• **Data for processing**
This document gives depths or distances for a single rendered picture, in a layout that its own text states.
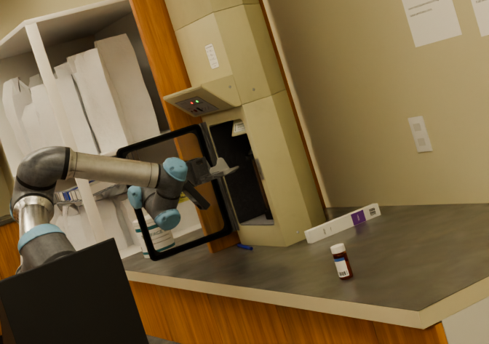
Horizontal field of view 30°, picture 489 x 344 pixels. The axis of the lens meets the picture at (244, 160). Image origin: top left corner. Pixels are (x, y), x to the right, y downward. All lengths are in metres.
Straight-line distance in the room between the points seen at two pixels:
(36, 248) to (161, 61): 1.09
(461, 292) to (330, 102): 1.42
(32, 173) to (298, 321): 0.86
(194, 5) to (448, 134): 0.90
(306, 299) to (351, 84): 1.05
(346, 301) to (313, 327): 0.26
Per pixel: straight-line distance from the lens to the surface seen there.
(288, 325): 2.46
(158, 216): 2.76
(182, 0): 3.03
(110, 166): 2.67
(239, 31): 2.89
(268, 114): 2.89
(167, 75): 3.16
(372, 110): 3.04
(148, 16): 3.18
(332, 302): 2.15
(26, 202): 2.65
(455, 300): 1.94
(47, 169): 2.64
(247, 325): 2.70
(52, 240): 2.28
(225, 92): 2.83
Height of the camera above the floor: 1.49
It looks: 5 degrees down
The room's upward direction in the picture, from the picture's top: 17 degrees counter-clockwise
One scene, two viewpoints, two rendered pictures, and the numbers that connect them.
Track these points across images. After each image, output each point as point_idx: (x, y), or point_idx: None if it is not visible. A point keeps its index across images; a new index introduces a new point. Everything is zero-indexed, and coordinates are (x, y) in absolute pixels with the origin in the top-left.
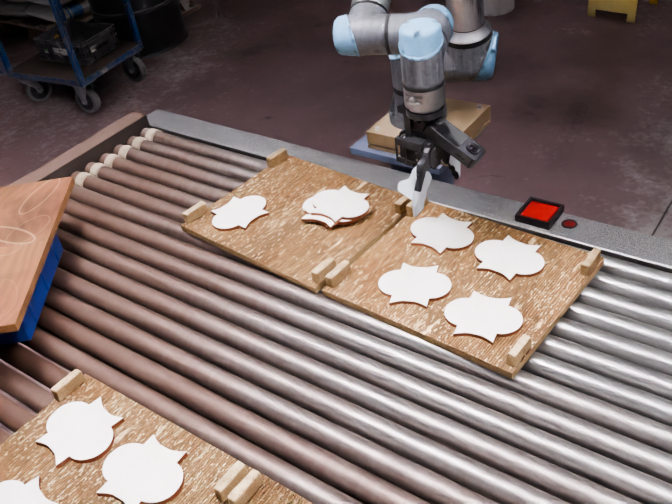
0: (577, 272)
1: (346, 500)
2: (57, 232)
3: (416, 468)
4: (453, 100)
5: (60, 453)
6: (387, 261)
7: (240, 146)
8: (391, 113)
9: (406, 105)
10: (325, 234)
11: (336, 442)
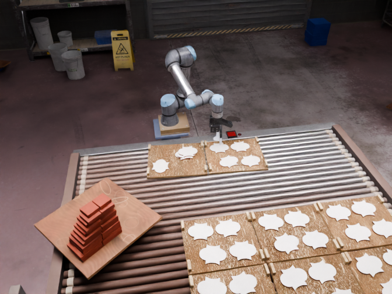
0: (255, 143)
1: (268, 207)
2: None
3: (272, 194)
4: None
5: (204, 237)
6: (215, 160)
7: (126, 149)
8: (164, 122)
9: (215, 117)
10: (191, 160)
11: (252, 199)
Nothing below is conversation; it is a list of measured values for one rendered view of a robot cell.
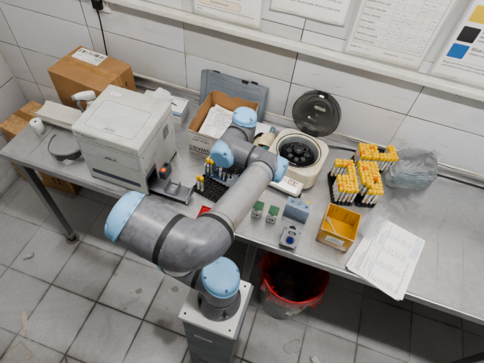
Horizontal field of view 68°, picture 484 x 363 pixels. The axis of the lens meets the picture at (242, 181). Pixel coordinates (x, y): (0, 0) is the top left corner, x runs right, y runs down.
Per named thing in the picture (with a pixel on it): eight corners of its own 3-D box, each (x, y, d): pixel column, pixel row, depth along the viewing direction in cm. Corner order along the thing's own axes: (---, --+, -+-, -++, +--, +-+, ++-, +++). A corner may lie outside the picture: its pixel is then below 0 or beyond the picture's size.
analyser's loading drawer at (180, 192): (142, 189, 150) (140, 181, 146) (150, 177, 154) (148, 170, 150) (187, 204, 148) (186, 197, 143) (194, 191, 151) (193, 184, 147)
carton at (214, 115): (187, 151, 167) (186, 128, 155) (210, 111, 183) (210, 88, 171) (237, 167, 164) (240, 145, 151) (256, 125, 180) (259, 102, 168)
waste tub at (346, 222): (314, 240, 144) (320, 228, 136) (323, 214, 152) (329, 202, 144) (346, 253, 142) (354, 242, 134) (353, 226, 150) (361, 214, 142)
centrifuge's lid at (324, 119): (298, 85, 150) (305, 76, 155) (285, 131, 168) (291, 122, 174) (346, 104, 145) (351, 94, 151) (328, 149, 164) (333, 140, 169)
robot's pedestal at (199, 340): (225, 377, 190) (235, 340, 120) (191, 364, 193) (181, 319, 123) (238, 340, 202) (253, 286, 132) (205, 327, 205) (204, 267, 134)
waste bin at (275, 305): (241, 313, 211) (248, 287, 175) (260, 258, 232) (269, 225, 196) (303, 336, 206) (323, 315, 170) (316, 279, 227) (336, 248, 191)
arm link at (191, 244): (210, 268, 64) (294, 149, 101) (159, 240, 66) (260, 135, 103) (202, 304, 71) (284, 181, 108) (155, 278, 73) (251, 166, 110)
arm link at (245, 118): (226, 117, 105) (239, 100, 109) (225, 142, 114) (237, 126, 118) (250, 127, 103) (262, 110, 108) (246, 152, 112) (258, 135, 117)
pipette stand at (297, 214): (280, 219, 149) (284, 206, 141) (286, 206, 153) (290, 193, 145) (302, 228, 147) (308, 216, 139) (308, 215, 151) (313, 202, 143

• **Activity**
Taking the entries above, extract every line from the one bearing "(110, 166): 2.67" through the one bearing "2: (57, 232)", exactly, with no pictures.

• **Expected output**
(110, 166): 2.67
(239, 31): 2.89
(268, 114): 2.89
(167, 75): 3.16
(372, 110): 3.04
(148, 16): 3.18
(332, 302): 2.15
(26, 202): 2.65
(455, 300): 1.94
(47, 169): 2.64
(247, 325): 2.70
(52, 240): 2.28
(225, 92): 2.83
Height of the camera above the floor: 1.49
It looks: 5 degrees down
The room's upward direction in the picture, from the picture's top: 17 degrees counter-clockwise
One scene, two viewpoints, two rendered pictures, and the numbers that connect them.
Track these points across images. After each image, output each point as point_idx: (x, y), or point_idx: None if it is not visible. A point keeps its index across images; a new index introduces a new point. Everything is zero-indexed, and coordinates are (x, y) in absolute pixels with the origin in the top-left.
0: (577, 272)
1: (346, 500)
2: (57, 232)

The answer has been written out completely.